La fase di inquadramento diagnostico ambulatoriale ha lo scopo di valutare il quadro clinico del paziente al fine di strutturare un programma riabilitativo individualizzato che tenga conto delle caratteristiche biologiche, psicologiche e sociali che possono avere influenzato lo sviluppo della malattia. La visita si articola in tre parti, nelle quali il paziente viene valutato da un dietista, uno psicologo clinico e dal medico specialista, allo scopo di consentire un inquadramento completo – da parte di uno staff di professionisti altamente qualificati – delle problematiche che hanno determinato lo sviluppo di obesità e che ne ostacolano la cura e di definire il programma di attività necessarie per il raggiungimento degli obiettivi prefissati.

Il dietista:

  • valuta la storia del peso e le abitudini alimentari (anamnesi alimentare e ponderale) aiutando i pazienti a identificare e modificare le abitudini alimentari errate (counseling nutrizionale)
  • rileva peso, altezza, circonferenza addominale (valutazione antropometrica)
  • in accordo con il medico, importa il programma nutrizionale (terapia dietetica)

Lo psicologo clinico:

  • aiuta a mettere in luce gli aspetti emotivi che contribuiscono a determinare comportamenti alimentari disfunzionali (fame “nervosa”, abbuffate ecc) e imposta – ove necessario – un programma di supporto individuale o di gruppo
  • aiuta il paziente ad identificare potenziali “barriere” che possono determinare l’abbandono dei tentativi di perdere peso e di mantenerlo in modo efficace e trovare strategie per contrastarle

Il medico specialista:

  • valuta le condizioni fisiche del paziente e la presenza di complicanze dell’obesità/sovrappeso
  • propone ulteriori accertamenti ove ritenuto necessario
  • imposta o rivaluta la terapia farmacologica dell’obesità e delle sue complicanze
  • coordina il lavoro del team di impostazione del programma terapeutico

La valutazione multidisciplinare ambulatoriale ha anche lo scopo di verificare l’eventuale appropriatezza di un percorso in regime di ricovero e di individuare eventuali controindicazioni allo stesso. In ogni caso, nell’attesa del ricovero - che deve necessariamente essere solo una delle tappe di un percorso riabilitativo a lungo termine - al paziente verrà chiesto, da subito, di avviare un percorso terapeutico a livello ambulatoriale o presso dei referenti del propria area di residenza.
La prima visita di valutazione per i pazienti con problemi di obesità va prenotata presso l’Accettazione Ambulatoriale 0543.419518

Per il completamento dell’inquadramento diagnostico sono disponibili presso il Centro Obesità e Nutrizione Clinica le seguenti prestazioni strumentali:

Calorimetria indiretta
Permette una misurazione accurata del dispendio energetico a riposo e durante lo sforzo fisico e la misurazione della ossidazione dei substrati (grassi, carboidrati, proteine). Questa valutazione è particolarmente indicata nelle persone sovrappeso con refrattarietà al calo ponderale, nella fase di mantenimento del peso, in alcune forma di malnutrizione e negli sportivi. 
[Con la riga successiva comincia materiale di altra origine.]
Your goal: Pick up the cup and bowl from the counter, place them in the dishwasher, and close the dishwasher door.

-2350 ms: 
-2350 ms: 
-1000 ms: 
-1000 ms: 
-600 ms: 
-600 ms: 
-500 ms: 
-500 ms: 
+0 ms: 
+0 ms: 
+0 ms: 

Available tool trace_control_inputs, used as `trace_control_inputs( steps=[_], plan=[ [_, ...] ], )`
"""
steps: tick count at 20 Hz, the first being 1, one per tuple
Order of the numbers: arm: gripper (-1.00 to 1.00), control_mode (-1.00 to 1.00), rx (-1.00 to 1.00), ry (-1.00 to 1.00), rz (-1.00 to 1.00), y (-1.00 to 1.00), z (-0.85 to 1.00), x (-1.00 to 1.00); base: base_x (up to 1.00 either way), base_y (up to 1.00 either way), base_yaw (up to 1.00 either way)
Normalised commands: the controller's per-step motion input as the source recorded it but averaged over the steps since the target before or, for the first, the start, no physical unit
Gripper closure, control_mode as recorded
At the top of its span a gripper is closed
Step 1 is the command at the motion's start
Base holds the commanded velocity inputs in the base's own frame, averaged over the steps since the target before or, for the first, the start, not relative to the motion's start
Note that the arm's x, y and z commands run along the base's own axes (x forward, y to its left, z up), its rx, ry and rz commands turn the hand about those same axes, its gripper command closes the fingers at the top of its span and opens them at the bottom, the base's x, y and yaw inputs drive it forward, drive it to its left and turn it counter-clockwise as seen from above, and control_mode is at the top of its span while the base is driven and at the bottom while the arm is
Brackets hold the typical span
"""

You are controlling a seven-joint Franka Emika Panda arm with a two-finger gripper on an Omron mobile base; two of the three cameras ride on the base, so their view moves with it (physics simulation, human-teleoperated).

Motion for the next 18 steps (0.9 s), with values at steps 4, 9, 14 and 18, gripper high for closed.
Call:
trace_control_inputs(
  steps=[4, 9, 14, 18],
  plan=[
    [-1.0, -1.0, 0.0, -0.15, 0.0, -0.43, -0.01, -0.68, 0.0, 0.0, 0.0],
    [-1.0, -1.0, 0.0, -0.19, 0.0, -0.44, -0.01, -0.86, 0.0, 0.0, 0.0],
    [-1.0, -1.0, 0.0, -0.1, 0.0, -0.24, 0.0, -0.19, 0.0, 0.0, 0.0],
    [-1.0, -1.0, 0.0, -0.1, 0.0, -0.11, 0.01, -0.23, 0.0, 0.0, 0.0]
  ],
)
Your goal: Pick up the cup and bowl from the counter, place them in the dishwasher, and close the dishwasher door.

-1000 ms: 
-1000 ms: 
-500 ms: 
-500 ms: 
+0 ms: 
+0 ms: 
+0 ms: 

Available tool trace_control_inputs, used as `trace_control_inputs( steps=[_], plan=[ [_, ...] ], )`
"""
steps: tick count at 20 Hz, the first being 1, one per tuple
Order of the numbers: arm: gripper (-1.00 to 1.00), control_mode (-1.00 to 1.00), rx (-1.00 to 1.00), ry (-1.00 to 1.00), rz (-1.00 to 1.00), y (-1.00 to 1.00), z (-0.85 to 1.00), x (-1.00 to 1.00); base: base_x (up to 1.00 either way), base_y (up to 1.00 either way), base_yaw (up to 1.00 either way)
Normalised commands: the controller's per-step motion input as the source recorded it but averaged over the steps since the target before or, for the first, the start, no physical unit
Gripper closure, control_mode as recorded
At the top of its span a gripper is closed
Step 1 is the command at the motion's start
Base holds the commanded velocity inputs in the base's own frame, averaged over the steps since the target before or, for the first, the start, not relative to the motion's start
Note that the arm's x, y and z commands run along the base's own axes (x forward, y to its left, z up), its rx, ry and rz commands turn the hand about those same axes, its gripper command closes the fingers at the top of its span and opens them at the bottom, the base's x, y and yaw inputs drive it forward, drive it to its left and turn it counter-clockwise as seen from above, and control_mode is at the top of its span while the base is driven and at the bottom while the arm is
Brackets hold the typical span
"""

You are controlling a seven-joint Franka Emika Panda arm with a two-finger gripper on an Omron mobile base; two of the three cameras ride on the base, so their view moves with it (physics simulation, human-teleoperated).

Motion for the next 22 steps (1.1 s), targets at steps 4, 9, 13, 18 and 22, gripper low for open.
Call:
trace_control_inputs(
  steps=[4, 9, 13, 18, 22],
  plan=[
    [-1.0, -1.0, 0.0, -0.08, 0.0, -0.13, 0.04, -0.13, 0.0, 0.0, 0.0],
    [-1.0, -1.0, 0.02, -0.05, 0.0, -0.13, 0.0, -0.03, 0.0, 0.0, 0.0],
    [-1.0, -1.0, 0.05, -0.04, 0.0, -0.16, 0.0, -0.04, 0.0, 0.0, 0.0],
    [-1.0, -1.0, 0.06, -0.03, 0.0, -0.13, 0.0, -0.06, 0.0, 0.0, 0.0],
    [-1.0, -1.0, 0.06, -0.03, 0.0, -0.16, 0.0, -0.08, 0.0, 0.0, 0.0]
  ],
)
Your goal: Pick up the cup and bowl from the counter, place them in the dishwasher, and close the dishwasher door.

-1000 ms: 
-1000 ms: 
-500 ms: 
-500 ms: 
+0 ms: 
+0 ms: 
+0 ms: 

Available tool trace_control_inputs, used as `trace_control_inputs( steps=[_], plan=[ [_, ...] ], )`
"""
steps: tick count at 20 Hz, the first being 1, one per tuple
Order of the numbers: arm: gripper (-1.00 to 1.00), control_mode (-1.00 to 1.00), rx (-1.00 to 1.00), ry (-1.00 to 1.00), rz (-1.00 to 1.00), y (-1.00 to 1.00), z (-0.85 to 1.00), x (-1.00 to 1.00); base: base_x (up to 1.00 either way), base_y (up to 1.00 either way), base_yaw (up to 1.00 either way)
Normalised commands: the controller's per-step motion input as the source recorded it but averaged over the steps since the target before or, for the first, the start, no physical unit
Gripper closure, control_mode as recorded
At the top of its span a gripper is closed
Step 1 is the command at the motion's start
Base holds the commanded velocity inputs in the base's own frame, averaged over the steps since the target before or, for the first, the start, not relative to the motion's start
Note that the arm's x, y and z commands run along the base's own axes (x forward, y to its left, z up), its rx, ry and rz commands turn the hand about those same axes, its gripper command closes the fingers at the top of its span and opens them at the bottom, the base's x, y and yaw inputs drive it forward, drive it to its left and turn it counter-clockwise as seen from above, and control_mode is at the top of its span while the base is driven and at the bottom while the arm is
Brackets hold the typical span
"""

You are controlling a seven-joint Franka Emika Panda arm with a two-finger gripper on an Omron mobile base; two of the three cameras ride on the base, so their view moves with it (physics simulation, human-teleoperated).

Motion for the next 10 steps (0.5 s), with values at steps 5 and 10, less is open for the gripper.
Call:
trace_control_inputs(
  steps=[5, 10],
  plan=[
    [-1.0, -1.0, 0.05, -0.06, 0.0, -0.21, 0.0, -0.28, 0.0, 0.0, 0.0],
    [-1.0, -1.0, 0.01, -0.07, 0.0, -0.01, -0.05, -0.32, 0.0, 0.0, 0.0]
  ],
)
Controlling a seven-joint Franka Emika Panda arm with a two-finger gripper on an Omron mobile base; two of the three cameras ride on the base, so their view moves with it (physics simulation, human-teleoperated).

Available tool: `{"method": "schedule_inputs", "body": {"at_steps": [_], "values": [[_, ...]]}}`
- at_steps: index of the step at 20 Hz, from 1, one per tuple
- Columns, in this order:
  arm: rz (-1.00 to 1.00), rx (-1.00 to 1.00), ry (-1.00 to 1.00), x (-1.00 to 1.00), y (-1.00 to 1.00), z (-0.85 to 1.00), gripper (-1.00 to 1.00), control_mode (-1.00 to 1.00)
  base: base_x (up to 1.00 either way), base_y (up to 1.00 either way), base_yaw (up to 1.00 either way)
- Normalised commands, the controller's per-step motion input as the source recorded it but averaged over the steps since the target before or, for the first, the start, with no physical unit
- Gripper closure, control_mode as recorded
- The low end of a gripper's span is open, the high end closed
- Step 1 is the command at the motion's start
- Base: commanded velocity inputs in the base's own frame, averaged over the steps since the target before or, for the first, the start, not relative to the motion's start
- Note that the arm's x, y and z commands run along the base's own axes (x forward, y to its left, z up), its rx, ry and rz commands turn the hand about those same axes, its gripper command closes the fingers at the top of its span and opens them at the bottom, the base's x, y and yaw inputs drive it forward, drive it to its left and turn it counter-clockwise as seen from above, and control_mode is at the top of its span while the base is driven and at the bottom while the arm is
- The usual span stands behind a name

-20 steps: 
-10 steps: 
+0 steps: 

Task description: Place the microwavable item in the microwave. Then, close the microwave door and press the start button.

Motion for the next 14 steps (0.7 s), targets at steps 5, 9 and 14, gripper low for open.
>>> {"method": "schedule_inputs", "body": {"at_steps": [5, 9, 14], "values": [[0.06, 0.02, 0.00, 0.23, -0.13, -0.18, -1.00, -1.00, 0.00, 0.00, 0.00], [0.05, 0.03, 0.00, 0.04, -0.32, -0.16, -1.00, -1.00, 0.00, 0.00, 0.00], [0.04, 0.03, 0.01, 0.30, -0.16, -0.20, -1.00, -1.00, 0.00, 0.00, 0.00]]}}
Test ergometrico cardiopolmonare
Permette di valutare la risposta dell’apparato cardiaco e respiratorio a livelli crescenti di sforzo fisico. Se accoppiato alla calorimetria, permette una prescrizione di esercizio fisico ottimale per le caratteristiche del soggetto. Particolarmente utile nei cardiopatici e nei pazienti con marcata intolleranza allo sforzo.

Holter metabolico (Armband)
Permette di stimare il dispendio energetico complessivo durante un periodo di osservazione e di monitorare (frequenza ed intensità) l’attività fisica legata alle attività quotidiane ed allo sport. Si posiziona come un semplice bracciale tipo sfigmomanometro e si rimuove dopo qualche giorno.

Adipometria ad ultrasuoni
Permette di valutare lo spessore delle pliche adipose sottocutanee e la percentuale di massa grassa con metodica accurata e riproducibile nel tempo.